Sources inform “Orlando Paranormal Examiner” that researcher Harry Drew took the podium in Covington, Ky., explaining he is convinced he has located two sites where alien craft landed or crashed in 1953. The sites are in the vicinity of Kingman, Ariz. Drew explained he believes the craft were brought down by triangulated radar running at boosted power to extend range.
According to Drew, military personnel quickly retrieved and cleaned up the wreckage. The archaeologist and historian apparently included photos of the sites in his presentation, as well as presented information contradicting past accounts of the case and alleged crashes.
This is a departure and a contradiction of information that was originally presented by Raymond Fowler who first broke the details in 1973. Fowler claimed that his information was from Fritz Werner who was later identified to be Arthur Stansel.
Stansel was employed by the Air Material command at Wright Patterson Air Force Base in Dayton, Ohio. He had graduated from the University of Ohio in 1949 with a mechanical engineering degree and later tested aircraft engines for the Air force.
Stansel said that he had been involved in a top-secret, preliminary survey of a wrecked UFO somewhere in the desert around Kingman. Stansel’s credentials seemed good and there was limited documentation, but nothing solid. Stansel had been caught telling several versions of the same story and claimed that when he had been drinking he tended to embellish stories. His credibility came into question as a result of his tales.
Dr. Eric Wang, who was suspected of leading a reverse engineering team on alien craft, headed the Installations Division within the Office of Special Studies where Stensel worked. Stansel signed a legal affidavit vouching to the honesty of his testimony, which was released by Ray Fowler in UFO Magazine, April 1976.
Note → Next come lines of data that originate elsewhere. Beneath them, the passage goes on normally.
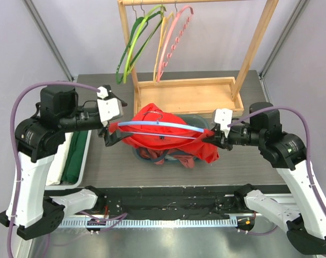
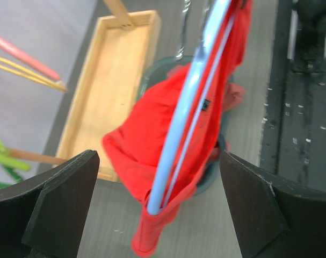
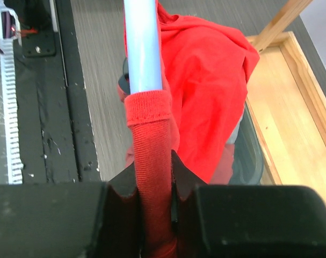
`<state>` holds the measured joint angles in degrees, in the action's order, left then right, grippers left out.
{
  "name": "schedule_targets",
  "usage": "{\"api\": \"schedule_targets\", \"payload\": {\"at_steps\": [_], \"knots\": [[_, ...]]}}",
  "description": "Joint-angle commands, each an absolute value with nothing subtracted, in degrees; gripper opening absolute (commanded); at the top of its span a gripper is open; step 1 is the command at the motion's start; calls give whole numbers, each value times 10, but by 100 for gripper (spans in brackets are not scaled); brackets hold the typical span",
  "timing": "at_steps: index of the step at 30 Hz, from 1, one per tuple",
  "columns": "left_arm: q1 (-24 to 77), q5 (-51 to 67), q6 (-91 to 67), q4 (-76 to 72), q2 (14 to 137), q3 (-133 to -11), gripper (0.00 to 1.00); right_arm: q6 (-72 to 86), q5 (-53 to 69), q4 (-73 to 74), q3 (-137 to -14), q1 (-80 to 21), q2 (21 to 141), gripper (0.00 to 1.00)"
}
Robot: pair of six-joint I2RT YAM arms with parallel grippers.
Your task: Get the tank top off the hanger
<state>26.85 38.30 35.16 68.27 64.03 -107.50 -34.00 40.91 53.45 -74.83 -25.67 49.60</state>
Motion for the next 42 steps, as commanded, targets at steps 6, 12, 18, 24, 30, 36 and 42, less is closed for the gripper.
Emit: {"api": "schedule_targets", "payload": {"at_steps": [6,12,18,24,30,36,42], "knots": [[265,493,442,883,682,-1135,99,-388,354,508,-761,-287,500,1],[265,476,445,861,673,-1081,94,-388,350,496,-762,-289,484,1],[265,483,453,863,674,-1056,86,-388,357,476,-766,-288,466,1],[265,485,456,852,677,-1047,79,-382,390,464,-769,-288,472,1],[265,483,454,839,684,-1047,53,-382,404,454,-766,-289,477,1],[266,468,434,810,684,-1049,21,-370,382,432,-754,-288,481,1],[268,418,388,744,672,-1040,8,-340,372,381,-729,-289,479,1]]}}
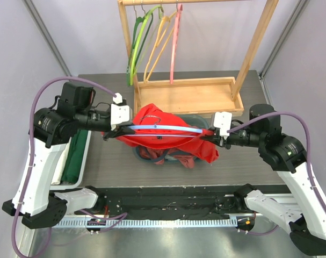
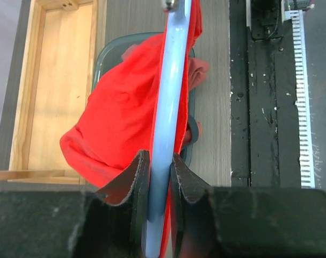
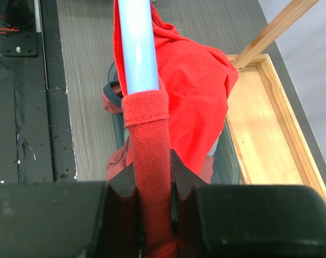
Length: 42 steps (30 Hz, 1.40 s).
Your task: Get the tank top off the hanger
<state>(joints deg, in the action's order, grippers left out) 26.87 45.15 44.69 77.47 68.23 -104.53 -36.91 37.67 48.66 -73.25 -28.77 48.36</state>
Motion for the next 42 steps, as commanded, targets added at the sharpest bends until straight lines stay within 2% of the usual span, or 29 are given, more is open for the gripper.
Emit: {"api": "schedule_targets", "payload": {"at_steps": [1,4,8,10,11,13,16,17,19,21,23,24,30,35,42], "knots": [[268,387,375,711,670,-1038,3,-337,373,379,-725,-288,478,1],[267,304,313,650,666,-1035,0,-323,374,365,-716,-287,480,1],[268,252,266,611,664,-1043,0,-297,376,320,-700,-288,474,2],[267,241,249,599,664,-1048,0,-279,368,300,-692,-288,469,7],[267,232,244,596,664,-1053,0,-273,357,279,-684,-289,467,15],[266,228,236,592,664,-1056,0,-260,348,262,-679,-289,462,20],[266,213,223,586,659,-1058,0,-251,327,250,-679,-288,460,33],[265,210,221,585,657,-1062,0,-249,319,245,-679,-289,457,41],[263,207,214,585,656,-1065,0,-247,292,244,-677,-289,454,43],[260,205,210,583,652,-1070,0,-245,265,243,-673,-288,453,58],[257,200,207,583,651,-1073,0,-233,240,242,-674,-289,452,90],[253,198,207,580,650,-1073,0,-227,216,241,-675,-289,452,99],[243,167,194,564,645,-1065,0,-184,143,265,-693,-288,434,100],[241,160,195,560,647,-1075,0,-99,140,283,-687,-288,408,100],[240,213,227,577,647,-1092,0,122,140,225,-639,-288,445,100]]}}
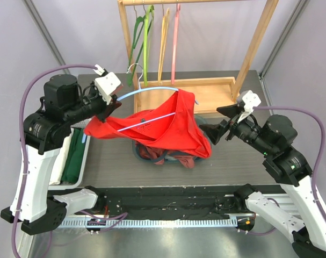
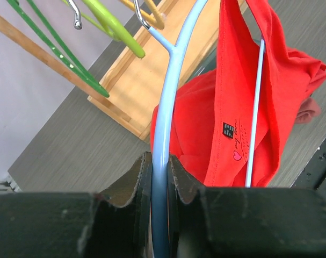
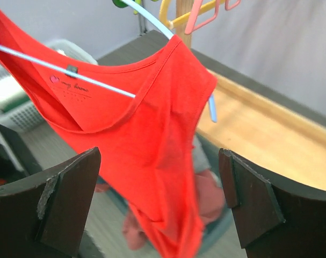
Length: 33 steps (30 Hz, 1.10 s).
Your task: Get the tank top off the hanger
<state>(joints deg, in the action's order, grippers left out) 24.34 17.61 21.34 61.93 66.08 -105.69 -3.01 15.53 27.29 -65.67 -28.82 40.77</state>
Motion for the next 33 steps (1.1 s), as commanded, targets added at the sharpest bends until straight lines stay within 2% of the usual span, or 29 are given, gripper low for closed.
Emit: {"api": "schedule_targets", "payload": {"at_steps": [1,11,12,14,15,21,26,27,31,33], "knots": [[240,214,231,577,645,-1093,0,141,140,218,-638,-288,454,98],[242,205,296,579,632,-1106,0,250,163,111,-628,-289,512,68],[242,205,300,580,632,-1103,0,253,163,109,-629,-288,516,62],[243,203,310,580,632,-1100,0,261,170,102,-629,-288,519,55],[243,200,312,580,632,-1098,0,265,171,95,-629,-288,521,47],[253,172,329,566,629,-1075,0,279,192,78,-624,-289,530,36],[257,153,332,532,621,-1061,0,286,200,69,-628,-289,537,37],[257,149,332,528,620,-1059,0,286,200,70,-630,-288,539,48],[258,139,338,493,606,-1047,0,294,200,60,-626,-289,536,66],[259,139,340,481,595,-1035,0,294,188,53,-620,-289,534,80]]}}
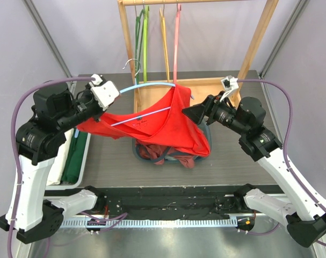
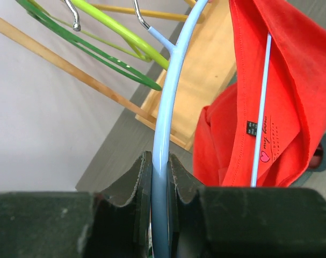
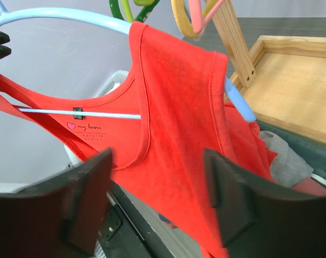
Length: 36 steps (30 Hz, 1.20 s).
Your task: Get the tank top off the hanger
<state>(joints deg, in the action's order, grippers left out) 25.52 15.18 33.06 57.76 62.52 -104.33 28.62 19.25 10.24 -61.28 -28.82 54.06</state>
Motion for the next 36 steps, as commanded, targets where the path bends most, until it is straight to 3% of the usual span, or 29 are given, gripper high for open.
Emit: {"api": "schedule_targets", "payload": {"at_steps": [1,7,16,22,23,28,36], "knots": [[261,141,342,475,593,-1032,0,293,186,50,-619,-289,532,80],[271,157,335,474,593,-1020,0,265,162,33,-626,-295,550,80],[274,168,327,475,596,-1013,0,251,152,29,-666,-310,605,58],[274,179,319,476,599,-1013,0,252,153,25,-677,-323,624,28],[274,180,318,475,599,-1013,0,252,153,25,-678,-323,626,19],[274,184,319,475,600,-1005,0,251,157,31,-696,-331,633,1],[274,170,334,476,588,-988,0,202,117,78,-722,-334,598,1]]}}
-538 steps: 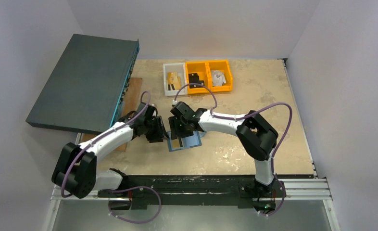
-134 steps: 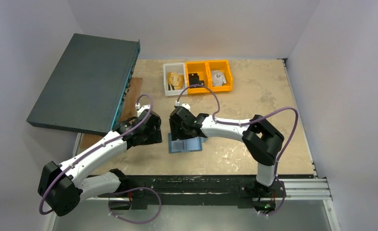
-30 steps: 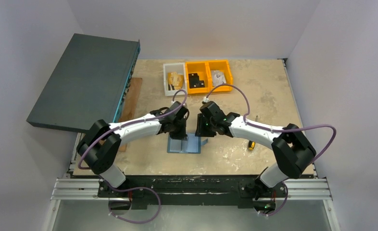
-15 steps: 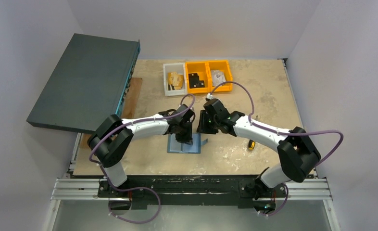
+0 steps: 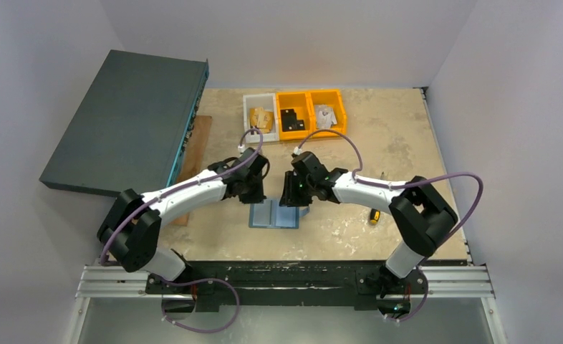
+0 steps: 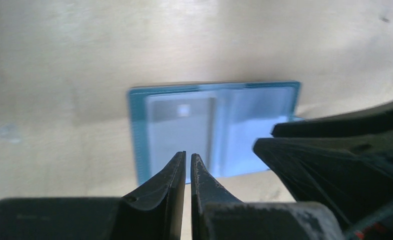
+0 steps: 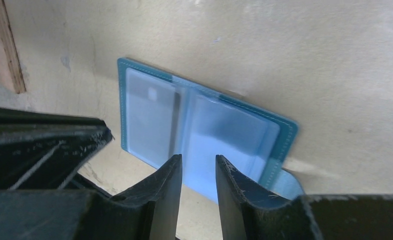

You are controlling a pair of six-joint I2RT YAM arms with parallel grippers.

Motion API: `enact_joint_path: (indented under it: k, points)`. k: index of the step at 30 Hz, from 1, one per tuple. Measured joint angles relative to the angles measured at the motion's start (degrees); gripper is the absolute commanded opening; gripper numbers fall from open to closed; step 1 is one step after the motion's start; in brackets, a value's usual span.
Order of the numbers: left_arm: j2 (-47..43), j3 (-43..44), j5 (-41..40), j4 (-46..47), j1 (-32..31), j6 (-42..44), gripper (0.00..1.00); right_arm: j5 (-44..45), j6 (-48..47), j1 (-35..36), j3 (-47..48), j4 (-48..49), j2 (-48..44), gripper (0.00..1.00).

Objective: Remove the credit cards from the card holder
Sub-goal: Remove the credit card from the card holder.

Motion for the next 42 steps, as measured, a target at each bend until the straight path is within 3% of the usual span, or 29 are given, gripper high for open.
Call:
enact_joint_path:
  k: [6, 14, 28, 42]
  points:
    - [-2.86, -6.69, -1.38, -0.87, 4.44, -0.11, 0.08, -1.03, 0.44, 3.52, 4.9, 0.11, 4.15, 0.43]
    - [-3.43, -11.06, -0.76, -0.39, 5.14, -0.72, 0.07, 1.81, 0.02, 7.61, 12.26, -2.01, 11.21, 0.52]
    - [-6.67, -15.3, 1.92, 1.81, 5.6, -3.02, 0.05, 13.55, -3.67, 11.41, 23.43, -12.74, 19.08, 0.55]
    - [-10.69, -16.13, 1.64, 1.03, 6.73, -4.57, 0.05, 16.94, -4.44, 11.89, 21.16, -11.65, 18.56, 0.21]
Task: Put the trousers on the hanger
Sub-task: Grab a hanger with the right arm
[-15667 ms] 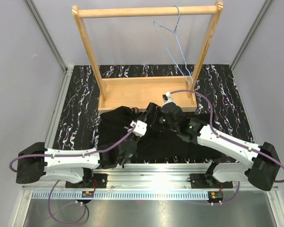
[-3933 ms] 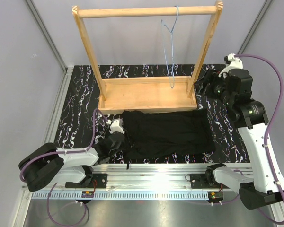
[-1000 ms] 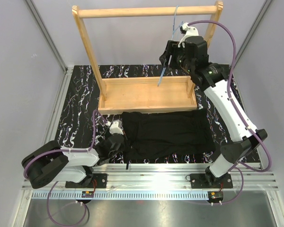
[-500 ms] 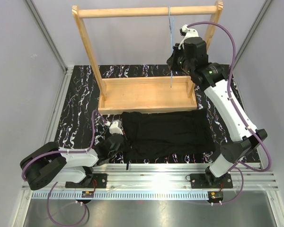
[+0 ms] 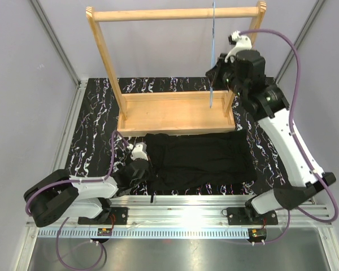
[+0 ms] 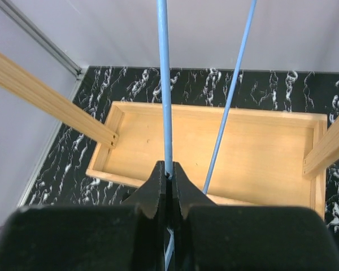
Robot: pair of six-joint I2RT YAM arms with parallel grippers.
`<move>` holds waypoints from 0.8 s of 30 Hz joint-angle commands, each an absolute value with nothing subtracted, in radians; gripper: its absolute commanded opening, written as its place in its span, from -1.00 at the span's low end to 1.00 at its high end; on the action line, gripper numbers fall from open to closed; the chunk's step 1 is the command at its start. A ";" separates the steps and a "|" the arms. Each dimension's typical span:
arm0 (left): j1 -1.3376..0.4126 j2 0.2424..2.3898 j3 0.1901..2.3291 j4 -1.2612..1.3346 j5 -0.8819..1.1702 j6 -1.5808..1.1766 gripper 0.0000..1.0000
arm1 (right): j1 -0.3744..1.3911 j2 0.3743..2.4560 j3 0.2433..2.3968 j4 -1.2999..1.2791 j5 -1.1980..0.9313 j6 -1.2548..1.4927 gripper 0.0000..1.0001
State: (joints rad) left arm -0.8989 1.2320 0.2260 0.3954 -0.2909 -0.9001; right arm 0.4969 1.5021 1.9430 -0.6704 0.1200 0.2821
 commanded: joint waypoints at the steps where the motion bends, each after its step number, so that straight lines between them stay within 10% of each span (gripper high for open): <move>1: -0.899 1.210 0.262 0.354 -0.321 -0.858 -1.00 | 0.509 1.386 1.731 -0.595 0.117 0.305 -1.00; 24: -0.951 0.919 0.224 0.212 -0.377 -0.678 -1.00 | 0.701 0.721 0.717 -0.394 0.034 0.597 -1.00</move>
MUFON’s first blockbuster announcement of the weekend was that they had been donated sixty volumes of meticulously kept paper of Ufologist and crash research Leonard Stringfields. So the Drew information and the Stringfield papers seem to go hand in hand.
It should be noted that several UFO investigators at the time of that Fowler made this information public considered it a hoax, this would not have been that unusual at the time the government was releasing much in the way of confusing and intentional misinformation about most credible UFO sightings and cases.
Also, researcher Harry Drew is going to have to come forward with some additional credible information if this case is going to be considered a landmark UFO case.
Further data will simply be required in order to more fully grasp the specific details of not only what took place in 1953 in Kingman, but in 2012 in Covington. Don’t shoot me, I’m just the piano player.